Лучшая версия себя - страница 3
– Костя, – сказала я устало, – я в бухгалтерии работаю. Я ни во что не верю, кроме двойной записи.
– Но ты же так классно говорила! Про страхи, про свободу!
– Это синий ликёр говорил.
– Синий ликёр у многих был, – возразил он. – Но на стол никто не полез.
Я закрыла глаза. В голове всё ещё звучал мой собственный голос: «Вы все боитесь жить!» Господи, что я наделала.
– Не парься, – сказал Костя, словно прочитав мои мысли. – Завтра все забудут. Мало ли кто напился на корпоративе.
Если бы он знал, как ошибается.
Но пока машина везла меня через ночную Москву домой, я ни о чём не подозревала. Я думала только о том, как объясню коту Дебету, почему от меня пахнет оливье.
И почему я не принесла ему премию в виде корма с лососем.
«Прости, Дебет», – мысленно сказала я коту. – «Твоя хозяйка – идиотка».
Богиня-идиотка.
Как это символично.
Глава 2 Утро не добрым бывает
Я умирала.
Нет, серьёзно. Это была смерть. Медленная, мучительная, с привкусом оливье и синего ликёра.
Первым, что я осознала – это боль. Такую боль не описывал ни один медицинский справочник. Голова не просто болела – в ней кто-то методично долбил отбойным молотком, периодически делая перерывы, чтобы полить мозг кислотой.
Вторым осознанием стал вес. На моей груди лежало что-то тяжёлое и тёплое. С трудом разлепив глаза, я обнаружила Дебета. Кот сидел на мне и смотрел с таким укором, будто я лично виновата во всех бедах мира.
– Мрррау, – сказал он, что в переводе с кошачьего означало: «Где мой завтрак, безответственная алкоголичка?»
– Дебет, – прохрипела я голосом человека, глотавшего гвозди. – Дай умереть спокойно.
Кот спрыгнул, больно наступив на живот. Я застонала и попыталась сесть. Плохая идея. Комната закружилась, как карусель в парке Горького.
Что вообще произошло? Память услужливо подкидывала обрывки: корпоратив… Костя… синий ликёр…
О боже.
Синий ликёр.
Я резко села, игнорируя протесты организма. Воспоминания накатывали волнами, каждая хуже предыдущей. Я пила. Я злилась. Я полезла на стол. Я…
– Я танцевала на столе, – прошептала я в ужасе.
Дебет мяукнул из кухни, напоминая о завтраке.
– Не сейчас! – крикнула я и тут же пожалела. Крик отозвался в голове симфонией боли.
Ладно, думай, Синицына. Ты напилась на корпоративе. Ну с кем не бывает? Может, никто не заметил? Может, все были такие же пьяные?
Но тут память подкинула ещё один фрагмент: телефоны. Много телефонов, направленных на меня.
– Нет, нет, нет, – забормотала я, озираясь по сторонам. – Где мой телефон?
Его нигде не было. Не на тумбочке, где он обычно лежал. Не на столе. Не в сумке, которая почему-то валялась в прихожей.
Я встала, держась за стену. Мир качнулся, но устоял.
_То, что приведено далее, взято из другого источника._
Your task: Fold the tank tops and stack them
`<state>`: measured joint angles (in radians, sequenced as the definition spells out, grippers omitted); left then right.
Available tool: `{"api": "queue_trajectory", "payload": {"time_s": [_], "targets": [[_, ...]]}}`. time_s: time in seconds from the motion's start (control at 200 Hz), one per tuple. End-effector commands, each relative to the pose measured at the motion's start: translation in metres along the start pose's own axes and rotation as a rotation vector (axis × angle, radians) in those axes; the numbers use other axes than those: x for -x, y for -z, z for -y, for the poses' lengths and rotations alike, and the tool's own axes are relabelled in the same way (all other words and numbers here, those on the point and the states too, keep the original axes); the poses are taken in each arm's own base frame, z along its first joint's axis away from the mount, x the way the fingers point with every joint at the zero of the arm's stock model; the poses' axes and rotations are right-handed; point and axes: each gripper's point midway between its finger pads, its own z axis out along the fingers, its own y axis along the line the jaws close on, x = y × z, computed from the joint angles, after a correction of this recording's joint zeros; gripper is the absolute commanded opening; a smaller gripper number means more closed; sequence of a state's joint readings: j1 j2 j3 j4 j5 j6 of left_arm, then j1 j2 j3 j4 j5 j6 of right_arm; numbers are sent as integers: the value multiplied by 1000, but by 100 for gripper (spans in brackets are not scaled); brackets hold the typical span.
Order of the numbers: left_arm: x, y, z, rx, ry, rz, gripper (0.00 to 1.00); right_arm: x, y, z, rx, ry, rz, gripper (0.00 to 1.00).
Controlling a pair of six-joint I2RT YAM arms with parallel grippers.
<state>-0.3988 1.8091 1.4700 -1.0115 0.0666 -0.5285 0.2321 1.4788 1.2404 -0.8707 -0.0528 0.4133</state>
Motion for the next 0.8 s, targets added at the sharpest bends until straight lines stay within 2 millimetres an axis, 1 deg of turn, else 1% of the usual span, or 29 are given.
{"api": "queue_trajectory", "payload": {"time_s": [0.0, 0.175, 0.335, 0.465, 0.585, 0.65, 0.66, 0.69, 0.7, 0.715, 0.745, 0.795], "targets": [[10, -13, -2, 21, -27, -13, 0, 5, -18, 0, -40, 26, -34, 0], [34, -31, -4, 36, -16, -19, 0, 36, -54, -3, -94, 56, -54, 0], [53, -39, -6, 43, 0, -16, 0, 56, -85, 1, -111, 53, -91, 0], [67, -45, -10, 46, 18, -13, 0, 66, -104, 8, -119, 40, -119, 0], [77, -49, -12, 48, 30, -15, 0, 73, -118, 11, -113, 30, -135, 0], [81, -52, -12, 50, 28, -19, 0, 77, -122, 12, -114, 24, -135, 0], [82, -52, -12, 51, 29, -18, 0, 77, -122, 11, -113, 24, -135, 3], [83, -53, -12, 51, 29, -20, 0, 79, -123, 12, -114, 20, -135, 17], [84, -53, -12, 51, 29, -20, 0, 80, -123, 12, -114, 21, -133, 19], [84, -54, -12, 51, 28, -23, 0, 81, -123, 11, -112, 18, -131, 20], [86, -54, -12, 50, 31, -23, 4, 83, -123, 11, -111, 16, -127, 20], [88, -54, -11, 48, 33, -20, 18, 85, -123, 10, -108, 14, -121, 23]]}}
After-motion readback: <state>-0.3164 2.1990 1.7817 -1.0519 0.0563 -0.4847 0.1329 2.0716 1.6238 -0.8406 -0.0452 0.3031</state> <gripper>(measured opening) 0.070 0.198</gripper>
В зеркале в прихожей на меня смотрело чудовище: растрёпанные волосы с прилипшими… это что, макароны? Размазанная тушь придавала сходство с пандой. На щеке отпечаток чего-то красного. Кажется, свёклы.
– Господи, как я вообще пришла? – спросила я у отражения.
Отражение мудро промолчало.
Телефон нашёлся в кармане пуховика. Не моего пуховика. Кажется, Марины? Надо будет вернуть.
Я нажала на кнопку. Экран остался чёрным. Разряжен. Ну конечно.
Пошатываясь, я добрела до зарядки, воткнула телефон и поплелась на кухню. Дебет сидел у пустой миски и смотрел как прокурор на подсудимого.
– Сейчас, сейчас, – пробормотала я, доставая корм. – Только не смотри на меня так. Мне и так хреново.
Я насыпала корм (обычный, не с лососем, прости, Дебет), налила воды и рухнула на стул. На столе лежала записка моим почерком: «ВЫПЕЙ ВОДЫ, ИДИОТКА!»